BramwellBrown · 13/08/2014 14:43

mrz yes I am assuming that children have done something (not necessarily camping, just used that as an example). You aren't telling me that there are children who have spent the entire 6 weeks sat in a completely empty room doing absolutely nothing? So they've not been to the park or played computer games or even played in their rooms?

Even staying at home with parents that are busy there is plenty a child could do that would be worth writing about, for example DD's written a page in her scrapbook about it being too stormy to go out and me being too busy to play so she built a fort behind the sofa out of blankets, another page is about building a fairy grotto, we made paper lanterns and hung them up, stuck some paper wings on her teddies and a blanket on the floor to sit on. Childminders or holiday clubs will have activities going on so those children will have something they can write about too.

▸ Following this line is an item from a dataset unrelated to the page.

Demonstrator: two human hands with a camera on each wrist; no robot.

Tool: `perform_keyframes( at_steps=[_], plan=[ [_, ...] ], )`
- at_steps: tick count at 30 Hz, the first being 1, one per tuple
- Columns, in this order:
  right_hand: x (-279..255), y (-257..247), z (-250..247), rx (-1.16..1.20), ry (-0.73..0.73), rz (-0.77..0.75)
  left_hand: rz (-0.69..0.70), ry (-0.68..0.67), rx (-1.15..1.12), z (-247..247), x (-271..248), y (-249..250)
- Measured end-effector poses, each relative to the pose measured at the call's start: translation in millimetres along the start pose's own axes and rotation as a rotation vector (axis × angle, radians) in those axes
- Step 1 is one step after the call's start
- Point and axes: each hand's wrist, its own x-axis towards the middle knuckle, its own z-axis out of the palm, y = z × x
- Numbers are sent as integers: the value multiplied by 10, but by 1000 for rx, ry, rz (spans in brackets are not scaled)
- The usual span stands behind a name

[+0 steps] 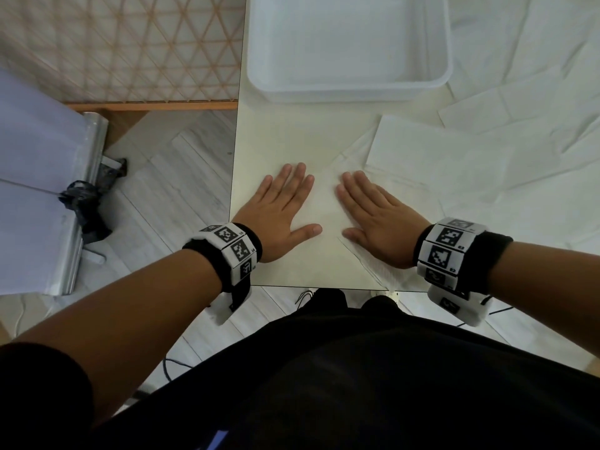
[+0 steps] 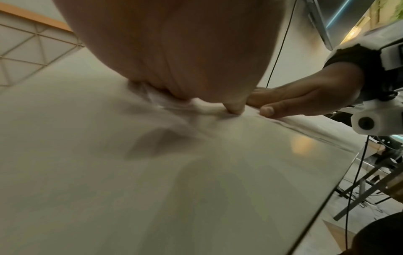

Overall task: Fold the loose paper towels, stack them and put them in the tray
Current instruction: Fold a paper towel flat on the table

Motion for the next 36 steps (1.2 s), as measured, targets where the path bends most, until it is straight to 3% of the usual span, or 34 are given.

Even if part of what happened over the holidays was that Daddy had been taken away or the boyfriend had smashed the house up, (or mum had been rushed to intensive care, which happened a few times when I was little) there will still likely have been other things that happened in the holidays too and I'm sure if there was a child whose holiday was truly that awful that there wasn't likely to have been a single nice thing happen in the holidays the teacher would know/have been warned and have planned something else for them to write about.

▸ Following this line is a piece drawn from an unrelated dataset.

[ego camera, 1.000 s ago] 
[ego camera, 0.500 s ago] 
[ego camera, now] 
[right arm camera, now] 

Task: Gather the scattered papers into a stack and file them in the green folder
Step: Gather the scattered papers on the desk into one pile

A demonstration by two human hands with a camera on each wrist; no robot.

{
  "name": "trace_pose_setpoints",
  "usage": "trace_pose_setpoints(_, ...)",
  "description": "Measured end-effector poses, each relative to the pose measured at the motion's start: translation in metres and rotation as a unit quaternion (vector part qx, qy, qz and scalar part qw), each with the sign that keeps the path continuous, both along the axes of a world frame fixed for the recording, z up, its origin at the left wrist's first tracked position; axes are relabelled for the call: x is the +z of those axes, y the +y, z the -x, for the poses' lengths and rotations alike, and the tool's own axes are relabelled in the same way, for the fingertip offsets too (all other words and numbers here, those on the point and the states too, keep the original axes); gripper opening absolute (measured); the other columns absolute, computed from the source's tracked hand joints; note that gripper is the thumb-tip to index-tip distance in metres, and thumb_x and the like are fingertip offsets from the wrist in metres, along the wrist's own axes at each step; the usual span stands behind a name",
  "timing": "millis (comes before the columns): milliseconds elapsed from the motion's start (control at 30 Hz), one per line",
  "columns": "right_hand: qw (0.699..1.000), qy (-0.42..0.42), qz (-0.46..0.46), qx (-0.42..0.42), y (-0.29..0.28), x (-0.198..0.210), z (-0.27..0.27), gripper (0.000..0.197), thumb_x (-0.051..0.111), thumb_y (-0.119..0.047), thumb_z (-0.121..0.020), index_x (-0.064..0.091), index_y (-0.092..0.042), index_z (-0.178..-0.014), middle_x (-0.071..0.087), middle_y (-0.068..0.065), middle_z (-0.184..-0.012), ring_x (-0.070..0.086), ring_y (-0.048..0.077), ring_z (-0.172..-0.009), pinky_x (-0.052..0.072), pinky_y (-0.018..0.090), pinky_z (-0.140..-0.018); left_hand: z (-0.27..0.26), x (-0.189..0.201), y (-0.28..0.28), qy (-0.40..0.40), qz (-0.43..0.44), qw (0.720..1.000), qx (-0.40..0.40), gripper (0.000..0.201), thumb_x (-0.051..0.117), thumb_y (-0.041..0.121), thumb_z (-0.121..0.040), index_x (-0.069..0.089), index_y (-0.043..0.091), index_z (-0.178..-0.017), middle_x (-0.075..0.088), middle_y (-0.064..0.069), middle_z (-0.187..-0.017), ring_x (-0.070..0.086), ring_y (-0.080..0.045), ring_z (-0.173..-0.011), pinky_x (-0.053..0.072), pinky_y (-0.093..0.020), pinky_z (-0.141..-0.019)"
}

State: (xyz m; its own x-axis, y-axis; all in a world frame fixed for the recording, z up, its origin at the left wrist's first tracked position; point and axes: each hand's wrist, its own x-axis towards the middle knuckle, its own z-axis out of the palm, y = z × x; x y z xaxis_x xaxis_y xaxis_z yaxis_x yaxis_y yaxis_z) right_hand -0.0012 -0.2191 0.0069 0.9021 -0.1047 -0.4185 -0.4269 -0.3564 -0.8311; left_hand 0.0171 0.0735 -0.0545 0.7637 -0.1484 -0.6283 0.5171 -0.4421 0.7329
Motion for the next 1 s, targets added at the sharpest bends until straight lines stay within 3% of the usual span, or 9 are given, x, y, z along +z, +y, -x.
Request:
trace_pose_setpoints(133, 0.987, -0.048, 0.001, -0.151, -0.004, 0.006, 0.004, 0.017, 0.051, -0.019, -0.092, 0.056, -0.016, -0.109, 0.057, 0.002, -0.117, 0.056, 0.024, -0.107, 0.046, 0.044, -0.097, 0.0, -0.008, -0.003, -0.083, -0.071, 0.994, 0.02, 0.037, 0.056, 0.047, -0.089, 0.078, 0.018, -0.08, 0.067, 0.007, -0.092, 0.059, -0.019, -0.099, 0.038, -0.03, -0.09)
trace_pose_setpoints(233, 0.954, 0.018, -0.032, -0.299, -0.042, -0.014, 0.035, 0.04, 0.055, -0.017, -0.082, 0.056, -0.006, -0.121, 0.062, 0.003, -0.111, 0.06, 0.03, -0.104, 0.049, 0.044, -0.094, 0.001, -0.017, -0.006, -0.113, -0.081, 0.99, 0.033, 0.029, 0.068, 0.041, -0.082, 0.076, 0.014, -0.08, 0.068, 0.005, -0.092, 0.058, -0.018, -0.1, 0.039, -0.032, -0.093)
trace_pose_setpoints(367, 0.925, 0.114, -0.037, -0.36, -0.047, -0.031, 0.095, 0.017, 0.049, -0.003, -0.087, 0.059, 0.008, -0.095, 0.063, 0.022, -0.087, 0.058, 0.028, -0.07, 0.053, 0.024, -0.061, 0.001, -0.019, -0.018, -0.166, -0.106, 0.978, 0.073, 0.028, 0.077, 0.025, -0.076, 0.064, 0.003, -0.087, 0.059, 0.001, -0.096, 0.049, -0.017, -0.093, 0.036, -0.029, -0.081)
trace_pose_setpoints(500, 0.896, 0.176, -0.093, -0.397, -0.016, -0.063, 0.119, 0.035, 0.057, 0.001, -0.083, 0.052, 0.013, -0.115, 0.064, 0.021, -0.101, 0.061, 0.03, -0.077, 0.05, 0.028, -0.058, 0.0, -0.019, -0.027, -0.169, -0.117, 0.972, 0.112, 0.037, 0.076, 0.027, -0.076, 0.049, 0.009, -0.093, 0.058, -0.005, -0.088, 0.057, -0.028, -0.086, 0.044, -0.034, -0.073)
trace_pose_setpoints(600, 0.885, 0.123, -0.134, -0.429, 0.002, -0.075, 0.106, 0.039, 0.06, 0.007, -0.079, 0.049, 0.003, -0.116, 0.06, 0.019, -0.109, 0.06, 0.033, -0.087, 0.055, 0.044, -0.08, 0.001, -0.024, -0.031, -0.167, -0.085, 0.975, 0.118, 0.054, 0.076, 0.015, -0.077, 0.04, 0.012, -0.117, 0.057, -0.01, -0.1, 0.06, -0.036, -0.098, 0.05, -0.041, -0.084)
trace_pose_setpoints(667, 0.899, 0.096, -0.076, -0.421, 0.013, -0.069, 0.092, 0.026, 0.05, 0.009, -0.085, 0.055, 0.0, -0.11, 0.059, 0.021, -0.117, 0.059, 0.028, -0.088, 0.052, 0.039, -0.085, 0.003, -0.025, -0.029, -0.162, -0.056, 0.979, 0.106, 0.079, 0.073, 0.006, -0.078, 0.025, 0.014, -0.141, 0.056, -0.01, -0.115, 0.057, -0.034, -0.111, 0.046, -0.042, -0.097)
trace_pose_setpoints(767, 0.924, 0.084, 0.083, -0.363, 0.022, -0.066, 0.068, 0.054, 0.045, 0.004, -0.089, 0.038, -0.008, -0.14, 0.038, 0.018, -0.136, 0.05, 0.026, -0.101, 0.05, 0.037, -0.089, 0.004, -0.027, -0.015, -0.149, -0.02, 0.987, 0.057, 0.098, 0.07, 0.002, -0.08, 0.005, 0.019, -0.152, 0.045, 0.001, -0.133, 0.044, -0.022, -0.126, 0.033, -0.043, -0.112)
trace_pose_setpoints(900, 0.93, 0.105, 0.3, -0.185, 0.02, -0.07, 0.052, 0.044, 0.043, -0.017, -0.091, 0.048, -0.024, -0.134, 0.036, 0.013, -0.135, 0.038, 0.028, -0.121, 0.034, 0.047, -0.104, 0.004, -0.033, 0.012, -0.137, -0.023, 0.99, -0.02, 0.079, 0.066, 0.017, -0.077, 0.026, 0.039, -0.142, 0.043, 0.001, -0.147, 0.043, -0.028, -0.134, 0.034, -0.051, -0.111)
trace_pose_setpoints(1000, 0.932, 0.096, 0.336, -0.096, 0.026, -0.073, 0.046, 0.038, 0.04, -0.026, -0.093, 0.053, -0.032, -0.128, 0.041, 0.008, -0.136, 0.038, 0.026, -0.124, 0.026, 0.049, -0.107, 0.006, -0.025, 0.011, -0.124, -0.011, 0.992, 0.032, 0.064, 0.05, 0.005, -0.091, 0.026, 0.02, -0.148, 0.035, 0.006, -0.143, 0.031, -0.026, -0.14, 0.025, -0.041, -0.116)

SirChenjin · 13/08/2014 14:50

So not going to rethink your annual pattern of getting pupils to write about the holidays then, despite the negative personal experiences on here....?

BramwellBrown · 13/08/2014 15:00

SirChenjin, I'm a TA not a teacher, so I don't set the work. I'm just saying I wonder how much of the negative experiences on here were the way it was done as they're very different to my experiences and there is no reason why, when done properly, it should be an issue.

SirChenjin · 13/08/2014 15:39

My apologies Bramwell - I got you confused with one of the teachers upthread Smile

I don't think it is just a case of 'doing it properly' - children are incredibly good at seeing things for what they are, and although a really good teacher will do things better than less good teachers I don't think it's always sufficient to ameliorate the negative emotions and feelings that this task brings - esp. when there are so many other (better) options available. It would be interesting to hear from those posters who have been affected though.

mrz · 14/08/2014 08:12

The issue for me is that the subject is often unrelated to the work carried out in the class and is just thrown in as something easy to get them to write before we start teaching.

It might have some value if you were doing a topic on holidays but as I said there are other ideas which wouldn't leave children feeling left out because they have no holiday experience to share.

I've heard children as young as 3 telling the class that their holiday to Disney World Florida is much better than EuroDisney as it cost more and is bigger and better (obviously something they've heard at home) so it's naive to imagine young children aren't aware.